Certes, nombreux sont les facteurs de stress sur le terrain : insécurité, conditions et horaires de travail, vie d’équipe, charge de travail et pression inhérente au travail lui-même, niveau de responsabilité, conditions de vie, absence de distraction, risque sanitaire, isolement, adaptation au contexte (choc culturel), relation avec les autorités locales, problèmes logistiques, problèmes RH et j’en passe… Pourtant, lorsque l’on sonde les motivations, rien n’est plus épanouissant pour les humanitaires que d’avoir la sensation même fulgurante d’avoir eu un impact aussi infime fut-il. Plus cette question du sens est préservée et tant que les valeurs sont nourries, la capacité des acteurs à accepter les contraintes reste particulièrement élevée. Il ne semble donc pas si inconcevable d’imaginer trouver des moyens de maintenir la flamme dans la durée…

« De manière générale, je dirais que toute action est quand même positive, malgré tout, des besoins y en a vraiment partout, franchement, tous ceux qui essayent d’apporter un soutien à des communautés, à des groupes, à des villages, à des quartiers, à des gens déplacés, des réfugiés, toute cette aide est honorable, après elle est plus qu’insuffisante…»

 
 

« L’action sur le terrain, elle est pour moi avant toute chose, symbolique.

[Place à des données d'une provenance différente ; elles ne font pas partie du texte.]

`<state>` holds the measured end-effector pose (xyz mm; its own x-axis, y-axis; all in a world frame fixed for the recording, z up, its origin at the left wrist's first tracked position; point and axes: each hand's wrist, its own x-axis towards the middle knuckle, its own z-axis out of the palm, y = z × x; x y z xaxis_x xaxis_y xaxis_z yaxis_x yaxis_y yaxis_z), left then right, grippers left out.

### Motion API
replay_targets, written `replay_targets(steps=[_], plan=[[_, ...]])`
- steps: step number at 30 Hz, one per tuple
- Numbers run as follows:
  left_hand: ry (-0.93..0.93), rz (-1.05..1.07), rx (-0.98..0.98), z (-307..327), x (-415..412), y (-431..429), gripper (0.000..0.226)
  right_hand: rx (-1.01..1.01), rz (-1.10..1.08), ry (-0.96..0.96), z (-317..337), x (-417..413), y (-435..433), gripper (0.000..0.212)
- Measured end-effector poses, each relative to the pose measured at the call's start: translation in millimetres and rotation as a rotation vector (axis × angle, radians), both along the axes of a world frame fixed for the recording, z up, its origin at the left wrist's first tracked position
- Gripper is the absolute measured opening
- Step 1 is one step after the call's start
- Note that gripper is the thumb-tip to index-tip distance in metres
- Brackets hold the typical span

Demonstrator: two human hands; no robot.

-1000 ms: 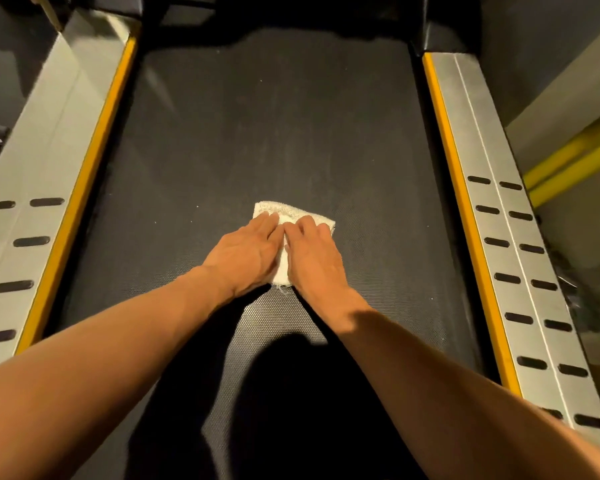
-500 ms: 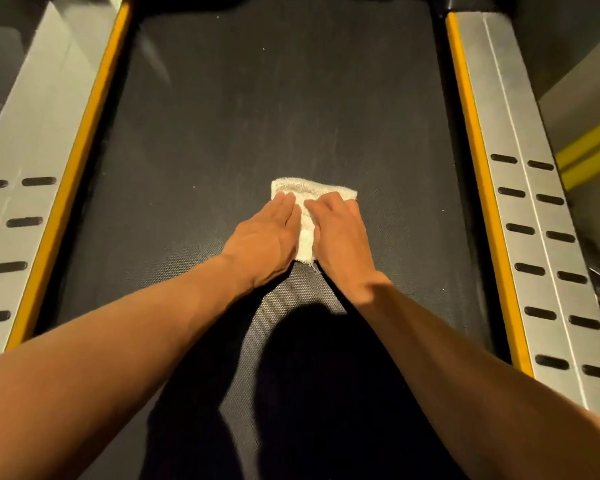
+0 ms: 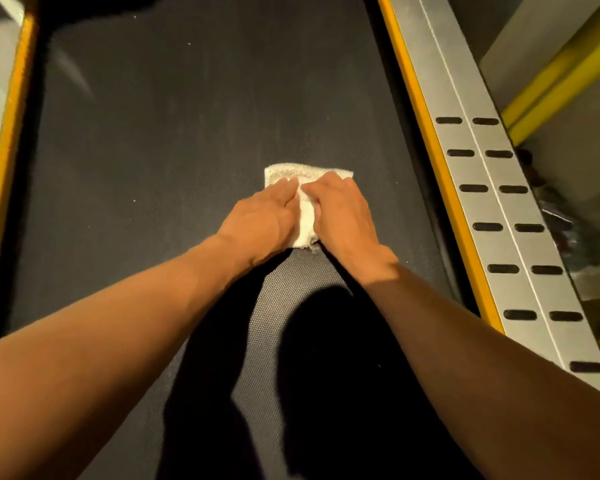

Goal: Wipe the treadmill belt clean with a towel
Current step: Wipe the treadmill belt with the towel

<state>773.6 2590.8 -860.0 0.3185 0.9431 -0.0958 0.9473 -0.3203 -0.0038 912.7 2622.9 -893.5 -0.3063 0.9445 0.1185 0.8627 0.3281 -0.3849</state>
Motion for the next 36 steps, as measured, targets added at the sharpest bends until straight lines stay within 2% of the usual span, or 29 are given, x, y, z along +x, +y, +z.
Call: replay_targets(steps=[3,5,9,11,14,16,19,22,27,32,36], plan=[[-0.078,0.141,-0.098,2.7,17.4,7.4,0.042,-0.045,-0.045,0.015,6.5,0.3,11.0,0.025],[-0.065,0.188,-0.114,-0.6,31.5,1.5,0.042,-0.059,-0.050,0.040,9.1,3.7,2.9,0.030],[-0.006,0.116,-0.055,-3.2,37.7,-6.3,0.043,-0.010,0.011,0.042,3.3,25.5,-9.5,0.032],[0.024,0.074,-0.063,-1.4,39.7,3.5,0.043,-0.009,-0.018,0.027,2.2,31.3,2.3,0.028],[0.020,0.068,-0.104,-3.5,50.6,17.8,0.047,-0.115,-0.102,0.071,9.0,29.9,16.4,0.027],[0.014,0.086,-0.119,-6.6,56.1,15.8,0.049,-0.117,-0.116,0.057,11.0,29.9,8.7,0.025],[0.077,-0.018,-0.072,-10.6,55.9,2.6,0.053,-0.088,-0.125,0.100,9.6,40.3,-10.8,0.023],[0.042,-0.039,-0.089,-8.6,55.2,10.0,0.053,-0.049,-0.116,0.072,11.5,45.8,-1.2,0.025],[0.027,0.001,-0.143,-0.9,64.6,17.3,0.053,-0.111,-0.146,-0.006,19.1,40.4,11.0,0.031],[0.021,-0.087,-0.144,-8.0,66.2,3.6,0.057,-0.002,-0.164,0.037,4.1,61.6,-8.2,0.032],[-0.010,-0.054,-0.217,-2.8,75.9,24.5,0.060,-0.040,-0.209,0.025,4.0,63.0,24.2,0.038]])
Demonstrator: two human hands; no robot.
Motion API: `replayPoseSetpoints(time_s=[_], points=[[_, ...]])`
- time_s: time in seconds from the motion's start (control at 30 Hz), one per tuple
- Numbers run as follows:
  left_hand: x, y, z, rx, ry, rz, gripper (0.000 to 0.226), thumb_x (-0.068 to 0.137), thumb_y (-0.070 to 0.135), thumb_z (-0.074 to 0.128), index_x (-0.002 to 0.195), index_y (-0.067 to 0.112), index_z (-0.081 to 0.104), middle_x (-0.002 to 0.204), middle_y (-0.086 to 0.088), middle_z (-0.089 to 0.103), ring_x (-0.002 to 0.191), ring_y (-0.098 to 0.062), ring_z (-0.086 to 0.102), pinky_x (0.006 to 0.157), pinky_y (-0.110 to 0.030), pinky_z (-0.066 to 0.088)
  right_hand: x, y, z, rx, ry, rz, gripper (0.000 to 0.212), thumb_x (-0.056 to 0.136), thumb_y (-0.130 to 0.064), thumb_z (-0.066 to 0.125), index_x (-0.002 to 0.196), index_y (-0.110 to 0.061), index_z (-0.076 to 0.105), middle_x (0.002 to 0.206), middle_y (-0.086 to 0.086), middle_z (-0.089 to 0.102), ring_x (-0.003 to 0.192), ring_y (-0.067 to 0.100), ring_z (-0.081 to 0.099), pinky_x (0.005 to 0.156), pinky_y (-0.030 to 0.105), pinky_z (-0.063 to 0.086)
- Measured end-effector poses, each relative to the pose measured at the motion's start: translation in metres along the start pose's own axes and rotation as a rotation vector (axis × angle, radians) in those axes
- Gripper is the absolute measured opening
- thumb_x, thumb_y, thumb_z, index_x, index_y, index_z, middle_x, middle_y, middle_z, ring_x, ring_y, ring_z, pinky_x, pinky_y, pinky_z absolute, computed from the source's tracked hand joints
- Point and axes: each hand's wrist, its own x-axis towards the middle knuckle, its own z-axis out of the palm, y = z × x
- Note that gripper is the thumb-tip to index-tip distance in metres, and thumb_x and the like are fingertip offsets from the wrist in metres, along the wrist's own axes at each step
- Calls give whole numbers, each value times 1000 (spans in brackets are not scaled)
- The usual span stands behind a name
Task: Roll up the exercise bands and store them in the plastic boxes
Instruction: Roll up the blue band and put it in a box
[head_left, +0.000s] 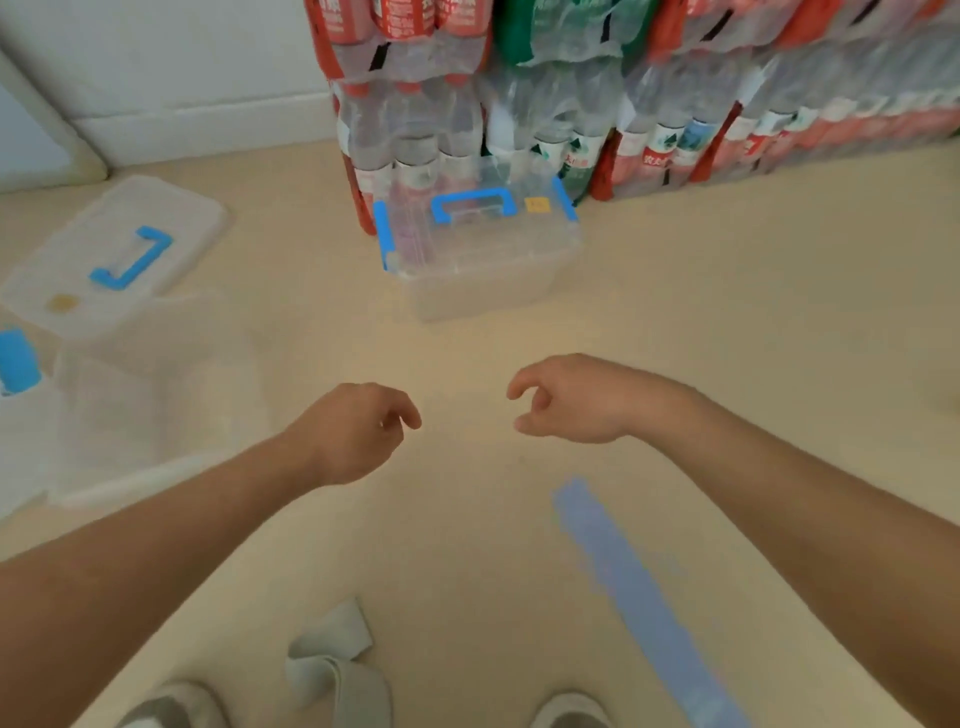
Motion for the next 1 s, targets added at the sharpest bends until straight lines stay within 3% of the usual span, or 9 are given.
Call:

On va pas régler tous les problèmes du monde, on va pas mettre un terme au conflit, on va pas empêcher qu’une migration ait lieu, en revanche on va pouvoir l’accompagner, certaines actions vont avoir un vrai poids, une vraie valeur ajoutée… (…) Ça met la pierre à l’édifice, et c’est un travail de longue haleine, que ce soit en urgence ou en développement, derrière, le symbole, il est toujours là, il est prégnant. »

 
 
 
 
 

Envisager une démarche QVT à l’échelle des interventions humanitaires consisterait donc peut-être d’abord à challenger les pratiques et les mentalités quant à la façon dont les humanitaires doivent s’investir sur le terrain pour prévenir les risques et non plus les subir, tout en rappelant à chacun que pour autant dés lors que l’on traite de ces questions, la responsabilité des organisations ne se substitue pas à la responsabilité individuelle.

C’est également peut-être poursuivre l’effort de sensibiliser les managers à la gestion de l’humain pour que tous sachent investir dans les potentiels de leurs collaborateurs, pour qu’ils sachent développer leur intelligence émotionnelle plus que nécessaire dans un travail où l’affect a tant de poids et pour qu’ils puissent enfin devenir des managers porteurs de sens pour chérir cette notion si centrale dés lors que chacun se rappelle ce pour quoi il est là…

Néanmoins, encore une fois, révolutionner les croyances qui soutiennent la culture à l’oeuvre dans le secteur implique de favoriser l’évolution des travailleurs « en conscience » dans un secteur où l’on tend plutôt à les « anesthésier»…

À suivre…

 

 
(2) Peu de définitions en ligne, c’est dire si on en est encore aux prémisses de la réflexion. Le “Staff care” relève des pratiques mises en place par les organisations pour prévenir les risques psycho-sociaux quand le “Welfare” réfère davantage à la question du bien-être des salariés (ou nuance entre gestion RPS et QVT si l’on en revient au privé.)